R: Why does data.frame only give me nice column names if I use the = operator?

These four ways of creating a dataframe look pretty similar to me:

myData1 <- data.frame(a <- c(1,2), b <- c(3, 4))
myData2 <- data.frame(a = c(1,2), b = c(3,4))
myData3 <- data.frame(`<-`(a,c(1,2)), `<-`(b,c(3, 4)))
myData4 <- data.frame(`=`(a,c(1,2)), `=`(b,c(3,4)))

But If I print out the column names, I only get the nice column names that I would hope for if I use the = operator. In all the other cases, the whole expression becomes the column name, with all the non-alphanumerics replaced by periods:

> colnames(myData1)
[1] "a....c.1..2." "b....c.3..4."
> colnames(myData2)
[1] "a" "b"
> colnames(myData3)
[1] "a....c.1..2." "b....c.3..4."
> colnames(myData4)
[1] "a...c.1..2." "b...c.3..4."

I've read about differences between <- and = when used in function calls in terms of variable scope, but as far as I can reason (possibly not very far), that doesn't explain this particular behavior.

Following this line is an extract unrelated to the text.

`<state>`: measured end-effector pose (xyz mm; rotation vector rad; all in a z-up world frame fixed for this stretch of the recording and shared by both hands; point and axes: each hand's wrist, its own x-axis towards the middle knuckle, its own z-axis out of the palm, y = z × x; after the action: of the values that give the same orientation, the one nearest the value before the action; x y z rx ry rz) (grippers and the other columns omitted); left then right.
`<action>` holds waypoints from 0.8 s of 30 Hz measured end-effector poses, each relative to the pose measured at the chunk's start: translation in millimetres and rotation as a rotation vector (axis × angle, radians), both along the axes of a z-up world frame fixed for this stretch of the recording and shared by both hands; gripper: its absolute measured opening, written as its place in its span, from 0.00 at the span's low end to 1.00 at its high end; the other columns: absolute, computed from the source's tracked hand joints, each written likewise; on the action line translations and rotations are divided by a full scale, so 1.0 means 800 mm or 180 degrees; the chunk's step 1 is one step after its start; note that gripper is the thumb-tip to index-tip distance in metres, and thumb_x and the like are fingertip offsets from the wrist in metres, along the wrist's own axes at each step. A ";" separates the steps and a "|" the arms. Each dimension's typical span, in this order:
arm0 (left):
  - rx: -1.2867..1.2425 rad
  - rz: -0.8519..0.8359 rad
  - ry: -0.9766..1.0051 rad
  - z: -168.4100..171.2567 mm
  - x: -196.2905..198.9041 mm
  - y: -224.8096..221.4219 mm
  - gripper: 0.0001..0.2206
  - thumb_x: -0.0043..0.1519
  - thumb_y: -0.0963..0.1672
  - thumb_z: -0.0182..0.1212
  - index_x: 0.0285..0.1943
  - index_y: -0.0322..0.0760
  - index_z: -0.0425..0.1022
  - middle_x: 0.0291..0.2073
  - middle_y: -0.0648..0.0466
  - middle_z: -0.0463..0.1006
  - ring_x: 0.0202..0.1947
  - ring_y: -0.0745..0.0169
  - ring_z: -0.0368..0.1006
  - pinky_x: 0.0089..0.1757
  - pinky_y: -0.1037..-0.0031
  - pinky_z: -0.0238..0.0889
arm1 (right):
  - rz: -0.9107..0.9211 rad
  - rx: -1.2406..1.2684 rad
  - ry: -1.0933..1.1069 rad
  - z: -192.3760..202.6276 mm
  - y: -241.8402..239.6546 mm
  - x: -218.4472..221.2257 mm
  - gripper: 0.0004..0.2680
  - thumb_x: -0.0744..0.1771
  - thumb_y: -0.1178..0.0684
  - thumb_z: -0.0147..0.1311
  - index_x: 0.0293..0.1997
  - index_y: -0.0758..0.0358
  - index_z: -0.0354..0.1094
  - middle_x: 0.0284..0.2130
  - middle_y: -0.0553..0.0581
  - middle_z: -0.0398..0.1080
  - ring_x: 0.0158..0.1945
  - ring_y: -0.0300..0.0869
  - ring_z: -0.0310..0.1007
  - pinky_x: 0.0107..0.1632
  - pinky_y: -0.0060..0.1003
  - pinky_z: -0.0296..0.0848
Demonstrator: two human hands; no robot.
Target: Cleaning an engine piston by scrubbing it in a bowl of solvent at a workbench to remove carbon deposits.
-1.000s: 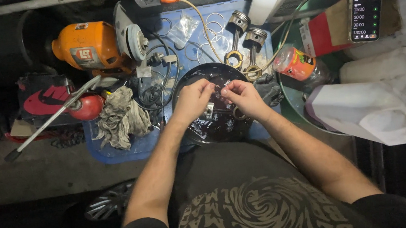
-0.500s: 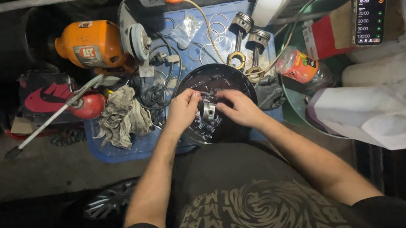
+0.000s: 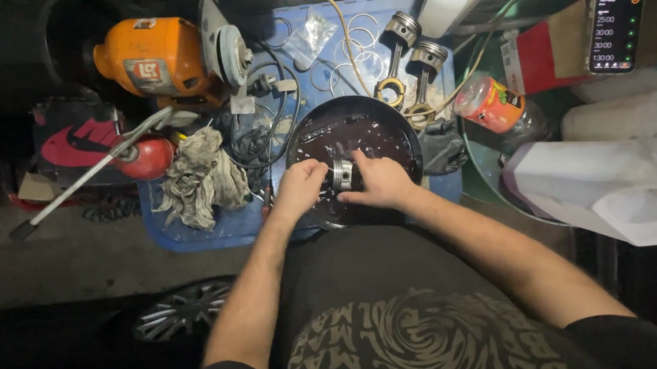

  1. What accounts for the difference between = and <-?
  2. What accounts for the difference between the prefix and infix versions of =?

Upvotes: 0

Views: 83

Answers (2)

IRTFM
IRTFM

Reputation: 263332

When you offer a <- c(1,2) as an argument to data.frame, there will be a value for the first argument, but there will be no name in the formals list. The formals of a function are processed with as.list. Both a and c(1,2) were passed to <- and an element named a is returned and this results in there being no name in the arguments that got sent to as.list. You can think of the symbol a as having already been already processed and therefore "used up". The default names in that situation are the results of a deparsecall. 

> make.names(deparse( quote(a <- c(1,2) )) )
[1] "a....c.1..2."

Upvotes: 2

zero323
zero323

Reputation: 330083

When you call a function, including data.frame, = is not used as an assignment operator. It simply marks relationships between given parameter and a variable you pass to the function.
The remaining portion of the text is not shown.